== Segment start ==

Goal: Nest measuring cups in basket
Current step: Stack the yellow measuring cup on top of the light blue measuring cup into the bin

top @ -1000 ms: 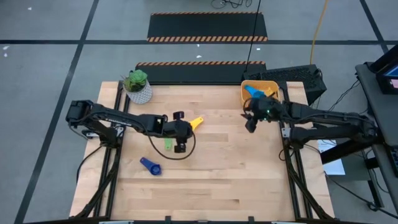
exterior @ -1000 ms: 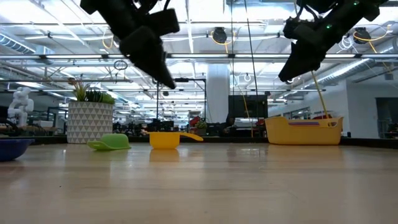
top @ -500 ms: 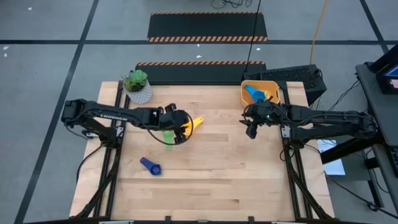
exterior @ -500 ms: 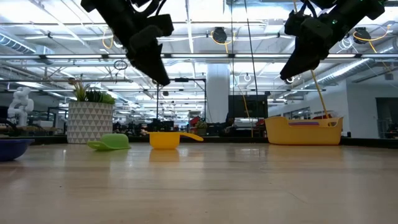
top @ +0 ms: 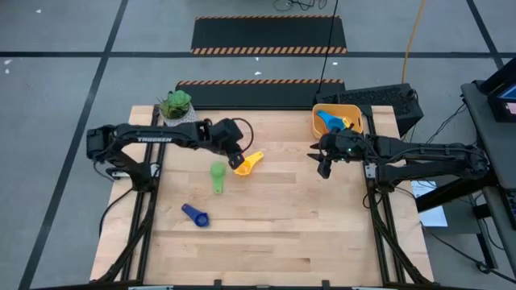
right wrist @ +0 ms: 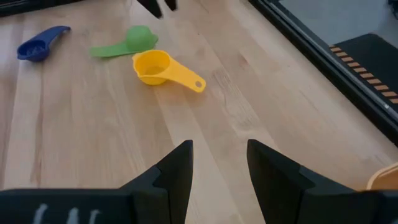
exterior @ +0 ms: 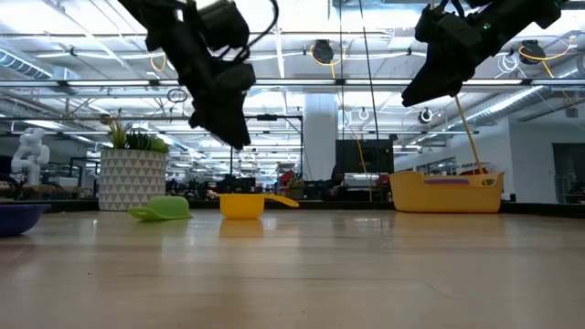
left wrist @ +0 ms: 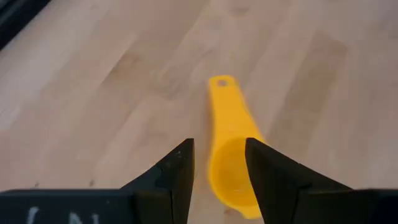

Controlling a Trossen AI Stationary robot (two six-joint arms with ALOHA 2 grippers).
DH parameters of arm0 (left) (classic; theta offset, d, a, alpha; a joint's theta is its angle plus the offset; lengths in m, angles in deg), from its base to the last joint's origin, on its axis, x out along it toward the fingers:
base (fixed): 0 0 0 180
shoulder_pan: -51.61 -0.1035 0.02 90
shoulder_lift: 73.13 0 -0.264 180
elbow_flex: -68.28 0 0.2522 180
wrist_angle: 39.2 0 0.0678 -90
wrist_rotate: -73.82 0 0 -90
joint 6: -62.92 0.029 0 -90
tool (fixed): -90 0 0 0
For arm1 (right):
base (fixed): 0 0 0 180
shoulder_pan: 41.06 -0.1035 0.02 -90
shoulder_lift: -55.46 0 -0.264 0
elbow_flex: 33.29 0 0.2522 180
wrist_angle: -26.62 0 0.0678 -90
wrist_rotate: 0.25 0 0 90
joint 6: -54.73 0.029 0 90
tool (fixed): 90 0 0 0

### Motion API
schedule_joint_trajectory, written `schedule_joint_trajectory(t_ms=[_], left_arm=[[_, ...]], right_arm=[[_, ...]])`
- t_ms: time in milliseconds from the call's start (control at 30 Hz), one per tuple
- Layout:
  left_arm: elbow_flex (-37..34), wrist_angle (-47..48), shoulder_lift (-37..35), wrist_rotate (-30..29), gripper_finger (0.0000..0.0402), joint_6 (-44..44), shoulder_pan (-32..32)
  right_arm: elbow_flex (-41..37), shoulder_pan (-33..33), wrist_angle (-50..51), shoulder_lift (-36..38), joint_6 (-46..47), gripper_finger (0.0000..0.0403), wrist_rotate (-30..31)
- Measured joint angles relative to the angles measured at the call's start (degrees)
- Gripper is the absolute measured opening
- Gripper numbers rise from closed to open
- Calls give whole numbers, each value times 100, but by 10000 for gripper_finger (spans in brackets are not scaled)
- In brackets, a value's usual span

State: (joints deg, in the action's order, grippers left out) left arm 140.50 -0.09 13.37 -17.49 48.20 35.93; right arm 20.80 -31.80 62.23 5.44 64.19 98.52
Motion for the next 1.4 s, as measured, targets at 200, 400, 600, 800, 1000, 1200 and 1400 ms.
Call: schedule_joint_trajectory(t_ms=[200,400,600,800,1000,1200,1400], left_arm=[[0,-512,461,861,166,103,-343],[111,-850,986,1246,245,-66,-407],[284,-835,1491,1265,310,63,-519],[293,-839,1792,1713,322,-79,-657],[295,-907,1852,1951,286,103,-650],[295,-926,1906,1957,230,400,-647],[295,-941,1921,2095,161,677,-598]], right_arm=[[0,0,-65,0,-274,144,4],[0,2,-65,0,-314,144,7],[0,2,-64,0,-314,144,7],[0,2,-63,0,-333,144,7],[0,2,-61,0,-440,144,9],[0,2,-62,0,-441,144,9],[0,2,-61,0,-441,144,9]])
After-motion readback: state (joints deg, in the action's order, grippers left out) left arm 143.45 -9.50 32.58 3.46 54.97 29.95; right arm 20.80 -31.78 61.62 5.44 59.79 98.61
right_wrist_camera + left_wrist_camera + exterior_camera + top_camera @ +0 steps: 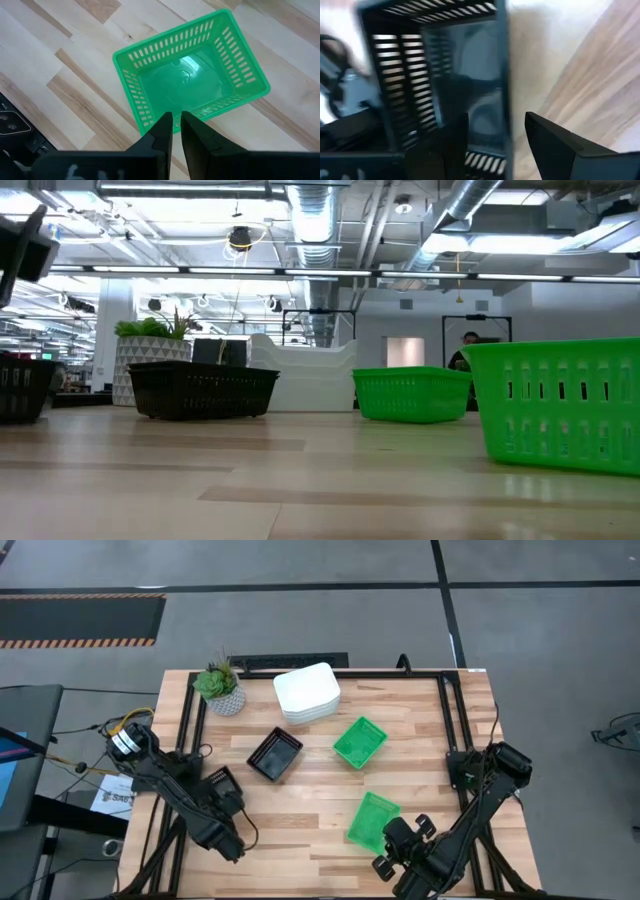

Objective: Stack baskets by color
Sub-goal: Stack the bottom black bin on top of the top black bin

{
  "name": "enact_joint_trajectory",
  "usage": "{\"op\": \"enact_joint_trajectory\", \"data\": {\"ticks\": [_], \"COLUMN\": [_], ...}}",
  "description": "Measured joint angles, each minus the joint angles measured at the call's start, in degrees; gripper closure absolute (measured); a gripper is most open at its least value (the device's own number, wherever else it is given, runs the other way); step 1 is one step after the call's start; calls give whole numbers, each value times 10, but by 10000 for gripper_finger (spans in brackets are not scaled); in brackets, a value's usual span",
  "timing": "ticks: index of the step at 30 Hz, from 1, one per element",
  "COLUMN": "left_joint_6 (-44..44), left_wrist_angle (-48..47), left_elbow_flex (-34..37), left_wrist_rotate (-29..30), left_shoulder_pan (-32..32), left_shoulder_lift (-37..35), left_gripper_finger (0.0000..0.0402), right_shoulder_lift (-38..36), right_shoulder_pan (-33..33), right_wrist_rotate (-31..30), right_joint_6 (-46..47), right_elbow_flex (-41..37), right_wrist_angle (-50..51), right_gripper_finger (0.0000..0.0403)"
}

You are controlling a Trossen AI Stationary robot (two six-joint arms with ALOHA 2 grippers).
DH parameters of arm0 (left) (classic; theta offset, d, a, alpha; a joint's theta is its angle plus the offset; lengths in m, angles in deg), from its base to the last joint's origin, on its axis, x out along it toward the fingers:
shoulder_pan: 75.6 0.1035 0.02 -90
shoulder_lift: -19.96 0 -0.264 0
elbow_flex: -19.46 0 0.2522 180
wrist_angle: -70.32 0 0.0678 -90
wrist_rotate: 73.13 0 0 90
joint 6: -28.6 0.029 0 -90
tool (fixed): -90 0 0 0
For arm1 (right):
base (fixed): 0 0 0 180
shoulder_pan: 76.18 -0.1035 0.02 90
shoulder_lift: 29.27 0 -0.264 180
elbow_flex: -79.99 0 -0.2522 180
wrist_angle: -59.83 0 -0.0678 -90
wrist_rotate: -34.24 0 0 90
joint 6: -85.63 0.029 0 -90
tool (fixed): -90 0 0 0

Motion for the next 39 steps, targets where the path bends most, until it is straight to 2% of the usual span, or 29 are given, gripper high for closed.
{"op": "enact_joint_trajectory", "data": {"ticks": [4,6,9,11,16,22,25,29,34,39], "left_joint_6": [7,-3,-24,-35,-41,-42,-53,-56,-17,87], "left_wrist_angle": [34,29,23,18,-6,-72,-116,-169,-176,-106], "left_elbow_flex": [11,11,10,3,-38,-134,-193,-268,-321,-327], "left_wrist_rotate": [-3,2,-2,-6,-9,7,53,150,274,297], "left_shoulder_pan": [0,0,0,0,0,3,16,54,130,239], "left_shoulder_lift": [0,0,0,0,0,0,0,0,0,0], "left_gripper_finger": [249,287,365,390,399,401,401,401,401,401], "right_shoulder_lift": [0,0,0,0,0,0,0,0,0,0], "right_shoulder_pan": [1,4,5,5,5,5,5,5,5,5], "right_wrist_rotate": [1,1,3,3,3,3,3,3,3,3], "right_joint_6": [-6,-7,-9,-9,-9,-10,-13,-14,-14,-13], "right_elbow_flex": [0,0,0,0,0,0,0,0,0,0], "right_wrist_angle": [0,0,0,0,0,0,0,0,0,0], "right_gripper_finger": [340,340,340,340,340,340,340,340,340,340]}}
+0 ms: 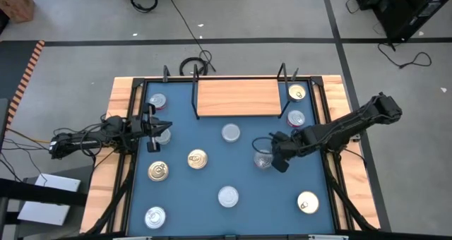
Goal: Stack canned seafood by type on shelf
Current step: Put the green tuna can on the shelf
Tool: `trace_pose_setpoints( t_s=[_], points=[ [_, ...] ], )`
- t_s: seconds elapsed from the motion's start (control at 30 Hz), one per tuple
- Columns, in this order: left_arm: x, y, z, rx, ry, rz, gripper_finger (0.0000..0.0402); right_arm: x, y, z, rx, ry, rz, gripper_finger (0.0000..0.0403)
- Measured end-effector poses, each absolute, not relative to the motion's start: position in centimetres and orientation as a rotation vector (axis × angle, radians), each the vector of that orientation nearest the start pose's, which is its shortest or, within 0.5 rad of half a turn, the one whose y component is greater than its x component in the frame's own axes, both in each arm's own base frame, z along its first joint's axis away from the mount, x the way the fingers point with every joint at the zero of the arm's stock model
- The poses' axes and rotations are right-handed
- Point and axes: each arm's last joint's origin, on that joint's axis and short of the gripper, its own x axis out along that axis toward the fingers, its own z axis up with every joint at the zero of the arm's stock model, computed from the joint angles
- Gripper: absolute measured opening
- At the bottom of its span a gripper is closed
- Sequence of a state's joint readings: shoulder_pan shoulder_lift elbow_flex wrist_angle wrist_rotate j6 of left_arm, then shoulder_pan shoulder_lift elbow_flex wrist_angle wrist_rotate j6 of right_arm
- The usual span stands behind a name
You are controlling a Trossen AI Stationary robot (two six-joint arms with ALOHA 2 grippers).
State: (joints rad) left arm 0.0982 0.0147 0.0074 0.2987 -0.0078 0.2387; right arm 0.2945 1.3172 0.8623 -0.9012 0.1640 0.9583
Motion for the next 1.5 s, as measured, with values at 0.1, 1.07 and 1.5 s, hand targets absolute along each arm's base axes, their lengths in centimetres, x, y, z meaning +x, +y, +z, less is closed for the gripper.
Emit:
trace_pose_setpoints(
  t_s=[0.1, 1.07, 1.5],
  points=[
    [9.3, 0.9, 19.4, 0.242, -0.282, 0.139, 0.0023, 21.9, 5.6, 21.6, 0.569, 1.154, -0.505, 0.0007],
    [9.2, 0.9, 19.9, 0.217, -0.292, 0.135, 0.0023, 23.1, 4.6, 23.8, 0.903, 0.918, -0.48, 0.0005],
    [9.2, 0.9, 19.9, 0.217, -0.292, 0.135, 0.0023, 23.0, 4.7, 23.7, 0.804, 0.967, -0.419, 0.0033]
  ],
)
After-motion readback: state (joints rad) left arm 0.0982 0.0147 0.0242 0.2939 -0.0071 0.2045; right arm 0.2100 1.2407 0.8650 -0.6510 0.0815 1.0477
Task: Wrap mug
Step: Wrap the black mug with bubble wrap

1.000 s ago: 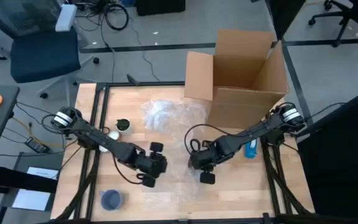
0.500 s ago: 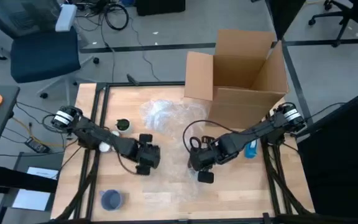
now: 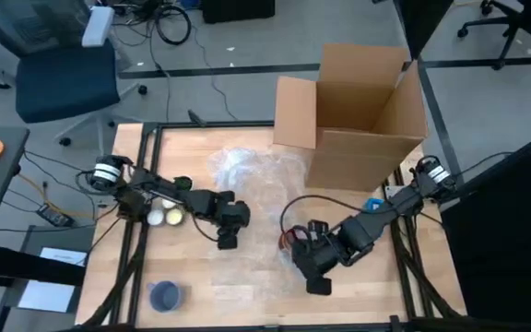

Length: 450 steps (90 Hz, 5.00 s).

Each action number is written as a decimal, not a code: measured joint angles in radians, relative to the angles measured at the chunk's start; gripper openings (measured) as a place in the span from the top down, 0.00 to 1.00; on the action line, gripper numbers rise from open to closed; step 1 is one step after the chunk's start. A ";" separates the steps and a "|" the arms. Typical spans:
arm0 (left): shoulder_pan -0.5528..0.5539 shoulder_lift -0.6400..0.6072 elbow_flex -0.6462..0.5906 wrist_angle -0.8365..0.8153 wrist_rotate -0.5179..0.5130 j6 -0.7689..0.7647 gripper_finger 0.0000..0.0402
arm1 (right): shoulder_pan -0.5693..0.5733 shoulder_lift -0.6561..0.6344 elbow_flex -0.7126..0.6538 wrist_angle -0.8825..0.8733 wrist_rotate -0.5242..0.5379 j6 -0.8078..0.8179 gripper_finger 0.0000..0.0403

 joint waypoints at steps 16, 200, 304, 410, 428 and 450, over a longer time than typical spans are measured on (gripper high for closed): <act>0.016 0.002 0.014 -0.053 -0.012 0.019 0.68 | 0.033 0.000 0.000 0.004 0.023 0.022 1.00; -0.160 -0.084 0.344 -0.358 0.098 -0.032 1.00 | 0.040 -0.002 -0.091 0.035 0.077 0.102 1.00; -0.461 -0.076 0.422 -0.101 0.094 0.083 1.00 | -0.077 0.005 -0.394 0.225 0.022 0.249 1.00; -0.313 0.090 0.422 0.227 -0.140 0.209 1.00 | -0.224 -0.116 -0.402 0.013 0.105 0.003 1.00; -0.267 0.119 0.422 0.311 -0.050 0.211 1.00 | -0.110 -0.144 -0.402 0.127 0.123 0.093 1.00; -0.215 0.141 0.423 0.410 -0.055 0.205 1.00 | -0.015 -0.130 -0.399 0.346 0.121 0.077 0.97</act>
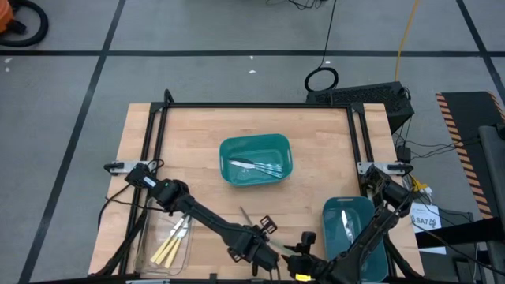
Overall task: Sort silverware by color (type)
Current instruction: Put the left green knife into the blue bin, then put the green knife into the blue bin
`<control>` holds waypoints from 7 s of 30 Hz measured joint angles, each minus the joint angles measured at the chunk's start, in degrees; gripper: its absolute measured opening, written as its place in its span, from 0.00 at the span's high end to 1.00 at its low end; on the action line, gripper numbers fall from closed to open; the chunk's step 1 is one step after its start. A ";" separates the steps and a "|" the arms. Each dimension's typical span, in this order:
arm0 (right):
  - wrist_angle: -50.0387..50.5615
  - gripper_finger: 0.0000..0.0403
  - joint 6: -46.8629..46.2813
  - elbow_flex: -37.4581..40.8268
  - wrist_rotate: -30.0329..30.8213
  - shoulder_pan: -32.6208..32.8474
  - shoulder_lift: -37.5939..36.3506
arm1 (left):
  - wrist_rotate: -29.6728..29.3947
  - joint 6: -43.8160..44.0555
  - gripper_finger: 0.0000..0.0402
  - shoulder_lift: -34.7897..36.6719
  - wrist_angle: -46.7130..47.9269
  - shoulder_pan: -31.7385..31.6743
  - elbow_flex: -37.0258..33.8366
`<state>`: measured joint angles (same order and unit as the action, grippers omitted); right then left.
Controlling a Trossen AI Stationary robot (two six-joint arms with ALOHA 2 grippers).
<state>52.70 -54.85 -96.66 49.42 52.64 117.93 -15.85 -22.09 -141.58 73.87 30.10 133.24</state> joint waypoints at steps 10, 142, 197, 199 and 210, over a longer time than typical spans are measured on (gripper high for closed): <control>-4.56 0.67 1.55 0.00 3.68 -1.38 4.79 | -0.86 1.79 0.89 0.04 0.05 -1.53 1.72; 37.40 0.93 2.31 3.45 -40.59 11.98 -48.71 | -23.50 27.90 0.88 6.62 -26.18 11.11 1.72; 37.27 0.65 -16.44 19.69 -47.91 12.35 -44.59 | -22.98 37.27 0.88 6.60 -20.92 9.24 1.72; 37.27 0.61 -16.42 19.69 -47.89 12.35 -44.59 | -22.98 37.27 0.88 6.60 -20.92 9.00 1.72; 34.26 0.59 -22.67 19.69 -43.70 12.66 -44.61 | -22.40 41.28 0.88 6.56 -19.56 8.68 1.72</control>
<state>86.97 -77.52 -76.97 5.72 65.31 73.32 -38.25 19.19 -135.02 54.30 38.78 134.96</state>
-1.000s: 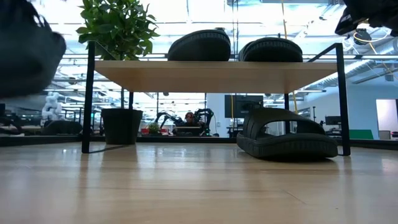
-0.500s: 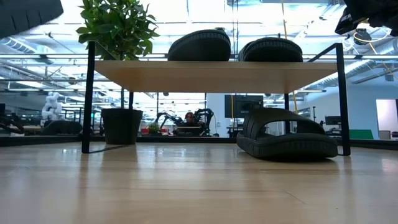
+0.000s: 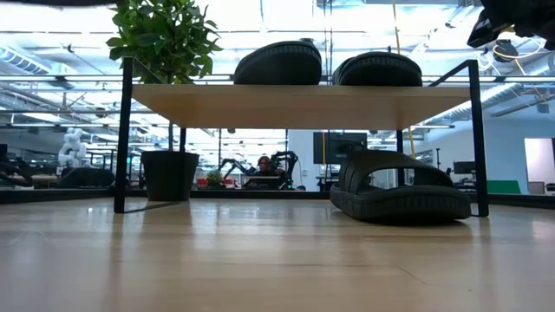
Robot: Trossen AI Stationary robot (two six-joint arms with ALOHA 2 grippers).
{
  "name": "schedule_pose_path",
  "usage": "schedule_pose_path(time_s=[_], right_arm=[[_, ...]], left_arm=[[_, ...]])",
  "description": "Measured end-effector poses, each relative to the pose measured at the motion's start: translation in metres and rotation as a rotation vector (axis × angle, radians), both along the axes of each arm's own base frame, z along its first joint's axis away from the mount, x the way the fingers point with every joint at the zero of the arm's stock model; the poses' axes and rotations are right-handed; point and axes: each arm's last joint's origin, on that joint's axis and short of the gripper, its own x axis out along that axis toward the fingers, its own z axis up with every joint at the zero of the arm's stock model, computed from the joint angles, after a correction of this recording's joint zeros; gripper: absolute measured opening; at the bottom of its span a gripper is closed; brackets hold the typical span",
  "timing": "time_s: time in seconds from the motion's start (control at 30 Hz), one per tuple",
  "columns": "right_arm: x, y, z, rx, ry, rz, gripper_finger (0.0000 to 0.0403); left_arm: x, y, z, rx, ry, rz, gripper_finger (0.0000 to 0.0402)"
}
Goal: Pick and place slides into the shelf
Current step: Put the black slide under the shelf
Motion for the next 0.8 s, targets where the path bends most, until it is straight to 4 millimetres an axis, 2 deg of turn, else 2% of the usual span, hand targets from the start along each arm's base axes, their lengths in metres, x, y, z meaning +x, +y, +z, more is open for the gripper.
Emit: schedule_pose_path(time_s=[0.17,0.4,0.53,0.8], right_arm=[[0.0,0.0,0.001,0.005,-0.007,0.001,0.0],[-0.001,0.0,0.001,-0.002,-0.015,-0.003,0.0],[-0.001,0.0,0.001,-0.008,-0.016,-0.005,0.0],[-0.001,0.0,0.002,0.005,-0.021,-0.001,0.0]], left_arm=[[0.019,0.02,-0.008,-0.009,-0.011,-0.012,0.0],[0.024,0.02,-0.039,0.028,0.133,-0.072,0.0],[0.032,0.026,-0.056,0.078,0.145,-0.096,0.0],[0.043,0.04,-0.071,0.133,0.12,-0.133,0.0]])
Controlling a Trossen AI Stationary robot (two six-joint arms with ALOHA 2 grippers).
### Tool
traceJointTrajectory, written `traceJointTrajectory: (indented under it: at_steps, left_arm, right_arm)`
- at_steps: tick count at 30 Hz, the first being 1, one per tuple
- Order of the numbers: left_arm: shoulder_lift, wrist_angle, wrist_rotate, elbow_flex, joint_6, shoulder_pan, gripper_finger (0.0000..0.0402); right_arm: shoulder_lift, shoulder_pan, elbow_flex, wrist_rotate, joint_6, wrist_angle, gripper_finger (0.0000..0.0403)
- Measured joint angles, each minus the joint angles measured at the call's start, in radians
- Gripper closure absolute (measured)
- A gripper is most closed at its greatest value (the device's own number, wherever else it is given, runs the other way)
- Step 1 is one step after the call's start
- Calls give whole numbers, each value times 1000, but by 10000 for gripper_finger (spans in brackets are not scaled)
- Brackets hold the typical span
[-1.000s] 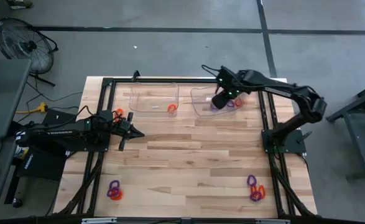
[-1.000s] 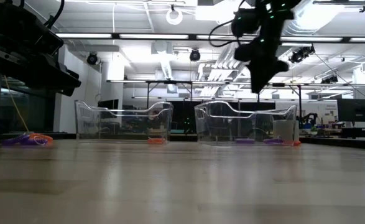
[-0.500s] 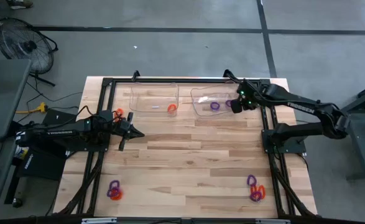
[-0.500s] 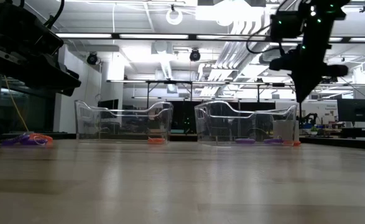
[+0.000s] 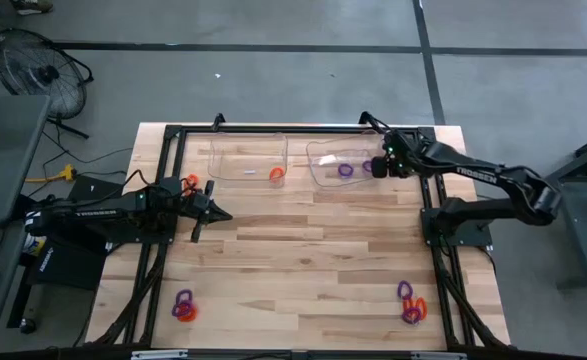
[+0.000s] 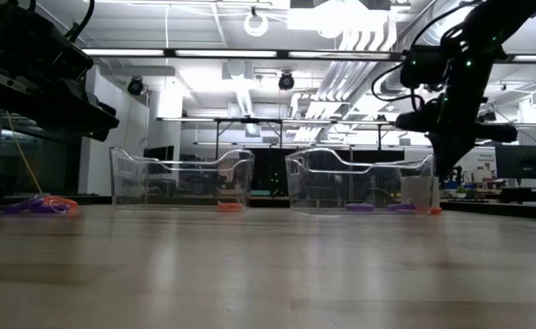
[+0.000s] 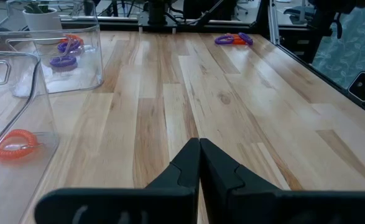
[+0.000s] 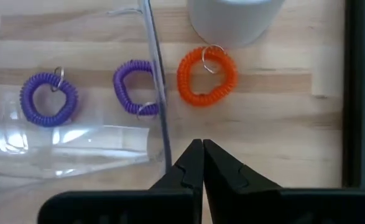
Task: Sort spring keychains
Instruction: Put the orange spring keychain into the left transparent bin
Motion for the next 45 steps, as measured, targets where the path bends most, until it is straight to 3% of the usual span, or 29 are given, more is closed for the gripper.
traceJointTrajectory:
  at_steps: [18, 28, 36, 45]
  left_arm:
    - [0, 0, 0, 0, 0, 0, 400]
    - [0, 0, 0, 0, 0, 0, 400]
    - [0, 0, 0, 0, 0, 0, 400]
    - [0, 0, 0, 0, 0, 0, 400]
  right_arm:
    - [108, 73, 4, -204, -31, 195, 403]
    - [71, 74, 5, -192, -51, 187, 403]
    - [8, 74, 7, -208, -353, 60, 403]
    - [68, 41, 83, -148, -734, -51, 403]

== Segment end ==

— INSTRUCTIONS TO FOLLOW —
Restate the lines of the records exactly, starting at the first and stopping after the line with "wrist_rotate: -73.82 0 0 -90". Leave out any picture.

— RESPONSE AREA —
Goal: Nest measuring cups in basket
Current step: Stack the yellow measuring cup on top of the light blue measuring cup into the bin

top @ -1000 ms: 
exterior @ -1000 ms: 
top @ -500 ms: 
exterior @ -500 ms: 
top @ +0 ms: 
right wrist @ +0 ms: 
exterior @ +0 ms: 
left wrist @ +0 ms: 

Controlling a Trossen AI Stationary robot (two six-joint arms with ALOHA 2 grippers).
DH parameters of arm0 (left) (classic; theta offset, d, a, alpha; a joint's theta is its angle plus the offset; lengths in m, angles in deg), from its base to the last joint's origin, on its axis, x out along it toward the fingers:
base (fixed): 0 0 0 180
shoulder_pan: -51.61 -0.1035 0.02 90
shoulder_lift: 73.13 0 -0.264 180
elbow_flex: -68.28 0 0.2522 180
wrist_angle: 39.2 0 0.0678 -90
wrist_rotate: -73.82 0 0 -90

There is nothing further in this answer.